DIRECTIONS.
Lines to return, exactly: from the line with "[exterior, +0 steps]" to the line with "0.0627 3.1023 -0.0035" in the entries below, both included.

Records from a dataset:
────────────────────
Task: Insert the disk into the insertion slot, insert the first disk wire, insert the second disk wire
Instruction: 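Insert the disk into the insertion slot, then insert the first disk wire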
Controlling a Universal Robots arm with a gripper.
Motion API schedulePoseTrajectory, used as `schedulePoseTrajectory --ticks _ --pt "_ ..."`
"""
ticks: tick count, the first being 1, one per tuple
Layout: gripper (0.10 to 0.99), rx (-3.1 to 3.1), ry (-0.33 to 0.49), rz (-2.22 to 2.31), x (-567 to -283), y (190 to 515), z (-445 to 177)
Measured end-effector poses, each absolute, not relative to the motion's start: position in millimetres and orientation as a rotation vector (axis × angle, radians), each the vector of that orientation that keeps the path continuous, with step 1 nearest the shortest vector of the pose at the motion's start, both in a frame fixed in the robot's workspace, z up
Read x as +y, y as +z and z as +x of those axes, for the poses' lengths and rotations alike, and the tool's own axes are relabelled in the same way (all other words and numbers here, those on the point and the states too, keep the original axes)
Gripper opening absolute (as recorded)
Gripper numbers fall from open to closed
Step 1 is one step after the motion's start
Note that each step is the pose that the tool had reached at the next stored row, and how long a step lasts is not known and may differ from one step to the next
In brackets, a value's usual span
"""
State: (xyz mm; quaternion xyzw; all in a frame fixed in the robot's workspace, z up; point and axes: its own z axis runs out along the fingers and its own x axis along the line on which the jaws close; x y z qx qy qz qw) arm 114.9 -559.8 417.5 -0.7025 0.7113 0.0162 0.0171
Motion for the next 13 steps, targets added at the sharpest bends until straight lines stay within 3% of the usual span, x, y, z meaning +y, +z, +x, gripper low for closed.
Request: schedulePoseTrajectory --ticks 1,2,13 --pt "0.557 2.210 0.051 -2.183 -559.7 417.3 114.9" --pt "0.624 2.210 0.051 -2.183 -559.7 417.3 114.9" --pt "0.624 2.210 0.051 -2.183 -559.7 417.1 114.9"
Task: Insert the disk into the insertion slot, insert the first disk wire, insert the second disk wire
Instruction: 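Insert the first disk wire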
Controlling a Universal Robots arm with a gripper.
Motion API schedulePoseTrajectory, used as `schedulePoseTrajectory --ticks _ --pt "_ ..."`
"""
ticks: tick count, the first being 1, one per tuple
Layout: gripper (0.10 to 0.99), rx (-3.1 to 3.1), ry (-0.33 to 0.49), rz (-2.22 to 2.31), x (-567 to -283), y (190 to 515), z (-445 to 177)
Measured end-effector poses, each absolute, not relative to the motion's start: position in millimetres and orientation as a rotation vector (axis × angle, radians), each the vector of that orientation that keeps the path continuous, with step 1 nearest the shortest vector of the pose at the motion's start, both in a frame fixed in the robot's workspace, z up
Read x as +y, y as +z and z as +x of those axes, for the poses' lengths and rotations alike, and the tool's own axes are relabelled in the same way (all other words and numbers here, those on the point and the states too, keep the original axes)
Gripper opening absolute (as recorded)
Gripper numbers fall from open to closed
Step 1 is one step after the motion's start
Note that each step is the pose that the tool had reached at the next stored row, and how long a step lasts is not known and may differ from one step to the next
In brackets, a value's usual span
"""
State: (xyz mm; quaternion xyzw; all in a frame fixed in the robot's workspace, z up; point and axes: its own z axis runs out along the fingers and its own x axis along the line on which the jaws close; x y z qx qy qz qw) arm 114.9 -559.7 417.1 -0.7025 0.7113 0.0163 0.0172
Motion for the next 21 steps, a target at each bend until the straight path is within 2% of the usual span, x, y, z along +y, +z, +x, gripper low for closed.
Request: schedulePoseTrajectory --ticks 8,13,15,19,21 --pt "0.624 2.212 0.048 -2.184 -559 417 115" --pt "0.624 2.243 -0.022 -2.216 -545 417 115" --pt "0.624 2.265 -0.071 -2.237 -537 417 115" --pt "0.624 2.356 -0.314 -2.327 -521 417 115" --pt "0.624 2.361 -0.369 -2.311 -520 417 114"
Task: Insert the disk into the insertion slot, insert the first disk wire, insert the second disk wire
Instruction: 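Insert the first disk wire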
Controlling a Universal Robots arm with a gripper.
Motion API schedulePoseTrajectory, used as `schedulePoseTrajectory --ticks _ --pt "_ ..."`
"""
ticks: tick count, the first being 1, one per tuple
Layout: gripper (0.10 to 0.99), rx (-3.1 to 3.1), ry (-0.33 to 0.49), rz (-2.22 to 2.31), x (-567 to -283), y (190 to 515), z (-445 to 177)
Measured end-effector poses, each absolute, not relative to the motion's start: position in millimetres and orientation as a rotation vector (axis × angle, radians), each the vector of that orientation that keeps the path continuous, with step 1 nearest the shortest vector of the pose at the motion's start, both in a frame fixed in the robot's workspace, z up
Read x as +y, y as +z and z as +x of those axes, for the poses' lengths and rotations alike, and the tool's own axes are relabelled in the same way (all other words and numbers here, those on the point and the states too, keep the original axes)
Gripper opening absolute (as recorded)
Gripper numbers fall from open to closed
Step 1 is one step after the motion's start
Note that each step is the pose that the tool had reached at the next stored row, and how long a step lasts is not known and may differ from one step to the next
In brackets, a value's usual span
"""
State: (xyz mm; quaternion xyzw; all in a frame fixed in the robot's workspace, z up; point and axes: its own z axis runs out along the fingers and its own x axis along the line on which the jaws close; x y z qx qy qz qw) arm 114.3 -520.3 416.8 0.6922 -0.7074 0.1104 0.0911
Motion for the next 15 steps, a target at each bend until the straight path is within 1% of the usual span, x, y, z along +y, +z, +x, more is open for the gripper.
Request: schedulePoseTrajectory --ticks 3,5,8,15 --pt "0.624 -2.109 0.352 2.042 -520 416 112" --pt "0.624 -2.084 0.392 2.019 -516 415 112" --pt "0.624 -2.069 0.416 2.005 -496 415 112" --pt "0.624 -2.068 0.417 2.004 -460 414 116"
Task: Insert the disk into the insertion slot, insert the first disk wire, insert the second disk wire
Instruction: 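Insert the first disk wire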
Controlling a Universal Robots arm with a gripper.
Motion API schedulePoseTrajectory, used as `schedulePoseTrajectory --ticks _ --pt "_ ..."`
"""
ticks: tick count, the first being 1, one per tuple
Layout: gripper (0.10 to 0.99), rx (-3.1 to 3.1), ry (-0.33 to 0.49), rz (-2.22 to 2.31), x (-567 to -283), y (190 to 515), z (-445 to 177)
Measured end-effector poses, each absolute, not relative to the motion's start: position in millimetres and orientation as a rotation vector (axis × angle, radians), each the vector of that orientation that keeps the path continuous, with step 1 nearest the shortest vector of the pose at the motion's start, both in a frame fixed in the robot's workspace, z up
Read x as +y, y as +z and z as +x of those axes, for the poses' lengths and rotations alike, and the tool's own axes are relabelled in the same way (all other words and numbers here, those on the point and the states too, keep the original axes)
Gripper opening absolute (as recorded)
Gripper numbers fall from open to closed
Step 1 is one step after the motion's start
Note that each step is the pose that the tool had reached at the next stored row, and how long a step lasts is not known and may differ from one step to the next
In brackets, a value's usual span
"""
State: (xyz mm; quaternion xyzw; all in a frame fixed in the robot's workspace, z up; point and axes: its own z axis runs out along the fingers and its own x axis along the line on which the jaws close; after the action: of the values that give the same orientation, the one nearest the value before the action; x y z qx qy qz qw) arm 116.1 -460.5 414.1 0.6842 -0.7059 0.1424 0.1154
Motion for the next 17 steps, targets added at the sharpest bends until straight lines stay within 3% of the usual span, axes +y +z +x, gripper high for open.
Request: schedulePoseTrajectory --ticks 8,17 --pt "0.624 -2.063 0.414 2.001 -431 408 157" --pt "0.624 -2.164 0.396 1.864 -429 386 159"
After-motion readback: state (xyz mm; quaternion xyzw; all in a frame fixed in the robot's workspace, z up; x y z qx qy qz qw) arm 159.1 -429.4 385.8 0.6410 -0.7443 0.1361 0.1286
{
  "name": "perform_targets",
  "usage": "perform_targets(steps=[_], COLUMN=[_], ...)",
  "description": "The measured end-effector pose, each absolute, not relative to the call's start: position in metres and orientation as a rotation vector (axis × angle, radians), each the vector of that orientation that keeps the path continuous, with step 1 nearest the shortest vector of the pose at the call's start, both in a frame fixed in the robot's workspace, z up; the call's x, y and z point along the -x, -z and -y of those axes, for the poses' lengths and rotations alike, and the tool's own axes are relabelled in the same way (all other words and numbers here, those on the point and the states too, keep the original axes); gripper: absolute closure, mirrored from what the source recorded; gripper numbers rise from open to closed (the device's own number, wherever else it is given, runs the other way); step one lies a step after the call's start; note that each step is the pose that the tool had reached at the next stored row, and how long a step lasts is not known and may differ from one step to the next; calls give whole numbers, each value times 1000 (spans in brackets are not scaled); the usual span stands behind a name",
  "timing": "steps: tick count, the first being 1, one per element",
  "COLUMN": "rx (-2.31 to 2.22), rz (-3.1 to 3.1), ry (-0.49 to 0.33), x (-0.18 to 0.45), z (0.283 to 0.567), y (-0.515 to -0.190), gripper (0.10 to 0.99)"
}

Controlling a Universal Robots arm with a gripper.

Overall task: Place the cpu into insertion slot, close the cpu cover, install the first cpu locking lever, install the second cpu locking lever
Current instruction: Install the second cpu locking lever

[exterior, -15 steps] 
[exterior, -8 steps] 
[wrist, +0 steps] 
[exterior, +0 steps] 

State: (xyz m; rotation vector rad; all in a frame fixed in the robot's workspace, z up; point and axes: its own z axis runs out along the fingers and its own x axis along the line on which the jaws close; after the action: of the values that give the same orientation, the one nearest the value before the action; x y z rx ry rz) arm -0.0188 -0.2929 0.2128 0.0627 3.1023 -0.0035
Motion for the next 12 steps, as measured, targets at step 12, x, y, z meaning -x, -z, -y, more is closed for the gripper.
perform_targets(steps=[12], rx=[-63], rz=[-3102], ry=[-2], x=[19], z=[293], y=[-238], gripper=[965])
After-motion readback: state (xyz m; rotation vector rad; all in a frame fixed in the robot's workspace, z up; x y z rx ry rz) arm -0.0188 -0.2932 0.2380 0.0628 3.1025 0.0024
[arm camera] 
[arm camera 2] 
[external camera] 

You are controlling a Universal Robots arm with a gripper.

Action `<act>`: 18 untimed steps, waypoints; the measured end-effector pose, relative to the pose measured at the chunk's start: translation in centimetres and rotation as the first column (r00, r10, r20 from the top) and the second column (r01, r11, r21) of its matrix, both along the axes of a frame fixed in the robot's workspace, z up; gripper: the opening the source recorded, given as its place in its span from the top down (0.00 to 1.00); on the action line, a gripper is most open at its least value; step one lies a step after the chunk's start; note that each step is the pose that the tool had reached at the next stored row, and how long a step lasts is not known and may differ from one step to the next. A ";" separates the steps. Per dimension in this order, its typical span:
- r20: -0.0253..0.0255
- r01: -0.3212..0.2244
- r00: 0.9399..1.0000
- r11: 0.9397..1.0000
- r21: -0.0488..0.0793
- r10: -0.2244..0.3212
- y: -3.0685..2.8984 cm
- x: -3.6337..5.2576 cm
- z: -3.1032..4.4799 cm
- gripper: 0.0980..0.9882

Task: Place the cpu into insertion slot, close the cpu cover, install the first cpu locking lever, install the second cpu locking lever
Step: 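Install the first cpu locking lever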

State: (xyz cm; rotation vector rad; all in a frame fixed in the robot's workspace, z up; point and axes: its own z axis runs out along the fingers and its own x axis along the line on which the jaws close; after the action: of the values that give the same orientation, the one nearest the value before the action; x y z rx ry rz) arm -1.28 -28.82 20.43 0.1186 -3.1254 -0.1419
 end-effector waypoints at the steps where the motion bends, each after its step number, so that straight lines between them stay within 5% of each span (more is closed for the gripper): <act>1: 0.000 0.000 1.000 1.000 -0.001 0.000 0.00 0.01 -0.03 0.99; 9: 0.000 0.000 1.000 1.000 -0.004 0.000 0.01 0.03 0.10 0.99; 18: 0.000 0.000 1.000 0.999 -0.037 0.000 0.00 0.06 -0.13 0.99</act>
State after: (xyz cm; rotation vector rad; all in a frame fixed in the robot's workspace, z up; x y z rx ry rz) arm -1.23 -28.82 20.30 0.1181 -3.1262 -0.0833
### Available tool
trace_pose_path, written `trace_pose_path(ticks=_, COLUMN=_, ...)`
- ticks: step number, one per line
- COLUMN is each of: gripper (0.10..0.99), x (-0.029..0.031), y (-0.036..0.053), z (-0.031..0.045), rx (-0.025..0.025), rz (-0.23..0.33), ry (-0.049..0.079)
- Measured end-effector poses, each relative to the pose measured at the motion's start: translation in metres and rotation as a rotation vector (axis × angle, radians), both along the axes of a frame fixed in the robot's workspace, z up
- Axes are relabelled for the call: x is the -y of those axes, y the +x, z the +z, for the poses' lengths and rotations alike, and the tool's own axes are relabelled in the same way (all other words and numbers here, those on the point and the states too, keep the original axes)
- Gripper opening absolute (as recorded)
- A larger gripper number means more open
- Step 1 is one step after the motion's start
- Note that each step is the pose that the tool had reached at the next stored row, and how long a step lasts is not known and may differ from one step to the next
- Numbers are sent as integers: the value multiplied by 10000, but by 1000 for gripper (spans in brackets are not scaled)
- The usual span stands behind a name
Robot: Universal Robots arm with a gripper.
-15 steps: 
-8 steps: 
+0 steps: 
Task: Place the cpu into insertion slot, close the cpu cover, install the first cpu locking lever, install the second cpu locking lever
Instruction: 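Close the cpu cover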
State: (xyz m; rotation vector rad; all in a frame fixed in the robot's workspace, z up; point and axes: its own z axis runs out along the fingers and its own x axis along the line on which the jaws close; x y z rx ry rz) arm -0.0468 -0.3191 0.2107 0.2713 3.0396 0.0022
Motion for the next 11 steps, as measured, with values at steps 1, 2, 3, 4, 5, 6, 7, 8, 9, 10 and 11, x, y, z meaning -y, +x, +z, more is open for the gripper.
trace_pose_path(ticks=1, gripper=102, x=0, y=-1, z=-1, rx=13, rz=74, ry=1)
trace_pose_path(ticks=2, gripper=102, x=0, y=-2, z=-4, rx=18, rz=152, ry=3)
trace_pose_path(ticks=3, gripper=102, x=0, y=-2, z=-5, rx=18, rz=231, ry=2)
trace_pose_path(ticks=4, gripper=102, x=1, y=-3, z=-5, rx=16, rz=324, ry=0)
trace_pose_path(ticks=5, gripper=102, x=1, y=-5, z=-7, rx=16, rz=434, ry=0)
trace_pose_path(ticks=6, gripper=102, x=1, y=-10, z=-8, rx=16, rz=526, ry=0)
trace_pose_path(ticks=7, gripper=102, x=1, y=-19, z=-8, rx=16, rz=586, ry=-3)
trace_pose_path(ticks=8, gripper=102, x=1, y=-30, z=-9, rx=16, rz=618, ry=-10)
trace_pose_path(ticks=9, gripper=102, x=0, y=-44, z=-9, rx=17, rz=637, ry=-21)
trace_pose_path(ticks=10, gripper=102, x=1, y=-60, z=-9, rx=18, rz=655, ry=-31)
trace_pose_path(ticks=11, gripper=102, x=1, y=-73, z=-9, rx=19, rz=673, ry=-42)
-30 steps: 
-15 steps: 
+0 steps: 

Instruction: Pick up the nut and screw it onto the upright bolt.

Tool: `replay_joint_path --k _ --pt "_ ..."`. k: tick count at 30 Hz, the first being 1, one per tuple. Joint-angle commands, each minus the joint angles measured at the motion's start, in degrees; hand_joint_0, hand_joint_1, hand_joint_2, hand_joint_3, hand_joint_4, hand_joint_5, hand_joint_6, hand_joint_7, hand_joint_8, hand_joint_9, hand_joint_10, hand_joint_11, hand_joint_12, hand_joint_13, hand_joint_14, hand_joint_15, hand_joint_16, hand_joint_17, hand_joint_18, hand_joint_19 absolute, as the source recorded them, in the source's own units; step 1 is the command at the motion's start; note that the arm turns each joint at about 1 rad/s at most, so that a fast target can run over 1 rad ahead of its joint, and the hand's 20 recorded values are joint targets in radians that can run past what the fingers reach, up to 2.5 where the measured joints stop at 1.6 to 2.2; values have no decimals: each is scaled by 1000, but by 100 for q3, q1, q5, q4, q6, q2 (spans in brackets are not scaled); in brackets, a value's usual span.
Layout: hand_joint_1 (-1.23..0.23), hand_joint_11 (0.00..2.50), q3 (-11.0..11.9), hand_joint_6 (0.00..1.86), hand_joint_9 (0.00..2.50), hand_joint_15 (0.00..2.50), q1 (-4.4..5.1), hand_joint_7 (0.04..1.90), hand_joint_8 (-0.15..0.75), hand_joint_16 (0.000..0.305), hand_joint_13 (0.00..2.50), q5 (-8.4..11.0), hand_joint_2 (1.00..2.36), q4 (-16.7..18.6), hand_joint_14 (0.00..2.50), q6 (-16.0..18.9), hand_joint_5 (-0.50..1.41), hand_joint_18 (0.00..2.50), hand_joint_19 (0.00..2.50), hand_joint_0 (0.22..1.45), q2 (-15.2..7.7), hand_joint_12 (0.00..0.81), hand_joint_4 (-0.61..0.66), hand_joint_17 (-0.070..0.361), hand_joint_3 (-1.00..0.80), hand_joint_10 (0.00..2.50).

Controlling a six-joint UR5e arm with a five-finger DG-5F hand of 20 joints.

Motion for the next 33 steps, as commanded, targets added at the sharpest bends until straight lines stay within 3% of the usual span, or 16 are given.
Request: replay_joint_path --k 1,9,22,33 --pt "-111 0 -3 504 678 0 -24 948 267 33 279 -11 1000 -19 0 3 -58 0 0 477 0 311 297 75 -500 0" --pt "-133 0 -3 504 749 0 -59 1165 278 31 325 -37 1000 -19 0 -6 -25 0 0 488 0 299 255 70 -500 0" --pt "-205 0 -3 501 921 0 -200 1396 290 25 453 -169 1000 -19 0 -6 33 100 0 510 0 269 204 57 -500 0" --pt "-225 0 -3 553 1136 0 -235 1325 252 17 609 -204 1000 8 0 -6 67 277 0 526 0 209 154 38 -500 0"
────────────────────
FINISHED EXERCISE.
[exterior, +0 steps] 

State: (xyz m; rotation vector rad; all in a frame fixed in the robot's workspace, z up; point and axes: its own z axis runs out along the fingers and its own x axis along the line on which the jaws close; after the action: of the values that give the same orientation, the one nearest the value before the action; x y z rx ry rz) arm -0.0188 -0.2929 0.2128 0.0627 3.1023 -0.0035

The answer given above is complete.